Speech Acts
Robbert-Jan Beun, Rogier M. van Eijk, John-Jules Meyer, Nieske Vergunst
Utrecht University, Department of Information and Computing Science
P.O. Box 800, NL-3508 TB Utrecht, The Netherlands
Email: {rj,rogier,jj,nieske}@cs.uu.nl
An Indirect Speech Act (ISA) is an utterance that conveys a message that is different from its literal meaning, often for reasons of politeness or subtlety. The DenK-system provides us with a non-compositional way to look at Indirect Speech Acts that contain modal verbs. We can extract the non-literal meaning from these Indirect Speech Acts without having to consider the meaning of the modal verbs themselves. The system uses a special ‘verb-construction’ to model the composition of the ISA w.r.t. modal verbs, subject of the sentence, attitude or communicative verbs and the sentence-type. It then makes use of a collection of speech act assignment tables to look up the intended meaning of the ISA.
Keywords: natural language processing, indirect speech acts, modal verbs, human-computer dialogue.
1 I NTRODUCTION
The relation between the linguistic form of an utterance and its illocutionary force is a complex matter and the subject of a large body of literature (e.g., [1], [4], [5]). Although surface features such as WH-words, prosodics and the grammatical form of the sentence may considerably contribute to the determination of the speech act, the relation is also determined by contextual cues, such as the participants' physical abilities. So, for instance, the sentence:
(1)‘Can you switch on the computer?’
can be, depending on the circumstances, interpreted in a direct sense as a question about someone's physical abilities or in an indirect sense as a request to actually switch on the computer.

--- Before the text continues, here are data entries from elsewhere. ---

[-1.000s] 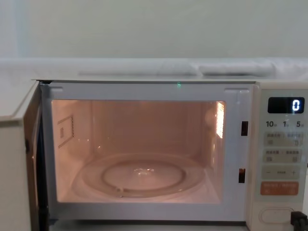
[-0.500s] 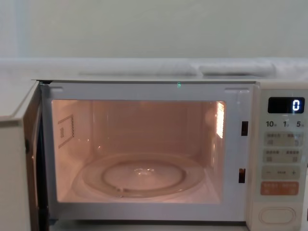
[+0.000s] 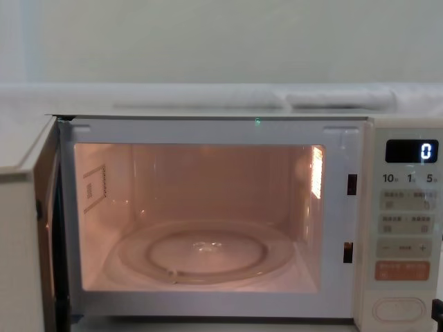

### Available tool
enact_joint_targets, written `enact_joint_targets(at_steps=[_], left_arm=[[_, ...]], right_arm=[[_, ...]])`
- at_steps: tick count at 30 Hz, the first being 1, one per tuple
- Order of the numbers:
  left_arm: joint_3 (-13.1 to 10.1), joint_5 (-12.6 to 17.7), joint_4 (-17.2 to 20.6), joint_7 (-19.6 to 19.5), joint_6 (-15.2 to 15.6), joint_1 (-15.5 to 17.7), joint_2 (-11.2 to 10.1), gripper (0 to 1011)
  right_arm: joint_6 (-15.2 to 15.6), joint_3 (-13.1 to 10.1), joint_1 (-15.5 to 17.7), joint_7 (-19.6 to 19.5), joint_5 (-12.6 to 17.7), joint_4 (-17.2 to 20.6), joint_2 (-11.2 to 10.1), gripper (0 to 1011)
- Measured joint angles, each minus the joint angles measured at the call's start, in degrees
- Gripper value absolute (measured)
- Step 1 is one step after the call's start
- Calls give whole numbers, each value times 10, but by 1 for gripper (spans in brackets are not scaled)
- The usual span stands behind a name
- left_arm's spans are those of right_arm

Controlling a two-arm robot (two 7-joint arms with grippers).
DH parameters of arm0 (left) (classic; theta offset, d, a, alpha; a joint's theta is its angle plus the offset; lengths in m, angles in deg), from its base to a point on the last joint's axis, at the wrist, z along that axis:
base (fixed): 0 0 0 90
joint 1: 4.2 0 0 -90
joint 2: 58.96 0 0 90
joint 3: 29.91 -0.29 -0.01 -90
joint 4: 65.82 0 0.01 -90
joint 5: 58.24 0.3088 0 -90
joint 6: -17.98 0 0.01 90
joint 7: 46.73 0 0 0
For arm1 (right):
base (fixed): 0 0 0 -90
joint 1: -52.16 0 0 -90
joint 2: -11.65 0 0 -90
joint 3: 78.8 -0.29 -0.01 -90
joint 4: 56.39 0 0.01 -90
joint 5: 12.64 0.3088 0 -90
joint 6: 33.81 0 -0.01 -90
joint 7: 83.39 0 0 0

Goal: Press the button to open the microwave door with one hand; close the microwave door with the other hand.

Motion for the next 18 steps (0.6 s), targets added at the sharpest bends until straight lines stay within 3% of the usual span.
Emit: enact_joint_targets(at_steps=[11,18], left_arm=[[0,0,0,0,0,0,0,1001],[0,0,0,0,0,0,0,1001]], right_arm=[[6,2,2,20,-8,13,-32,864],[11,8,2,36,-12,25,-55,1001]])
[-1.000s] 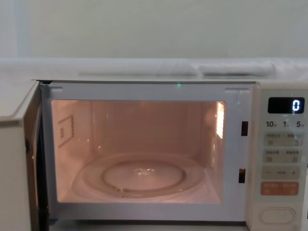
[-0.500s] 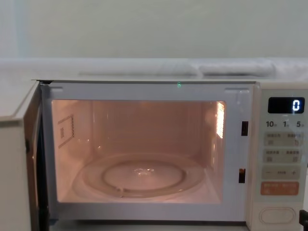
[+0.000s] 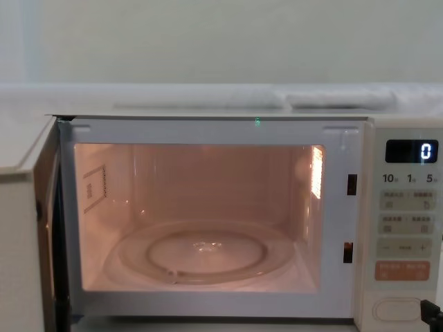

This depends largely on the context of the utterance.
The aim of this paper is to describe a computational framework for the interpretation of the illocutionary act of utterances that contain modal verbs, such as ‘can’, ‘would’ and ‘must’. The presented framework was developed in the context of the DenK-system [3], a dialogue system that contains information about an electron microscope domain. The architecture of the system reflects a natural dialogue situation where a user has direct access to the domain of discourse (by pointing or direct manipulation) or indirectly by symbolic means (speech acts). The system presents itself as a cooperative dialogue partner and is able to communicate in natural language.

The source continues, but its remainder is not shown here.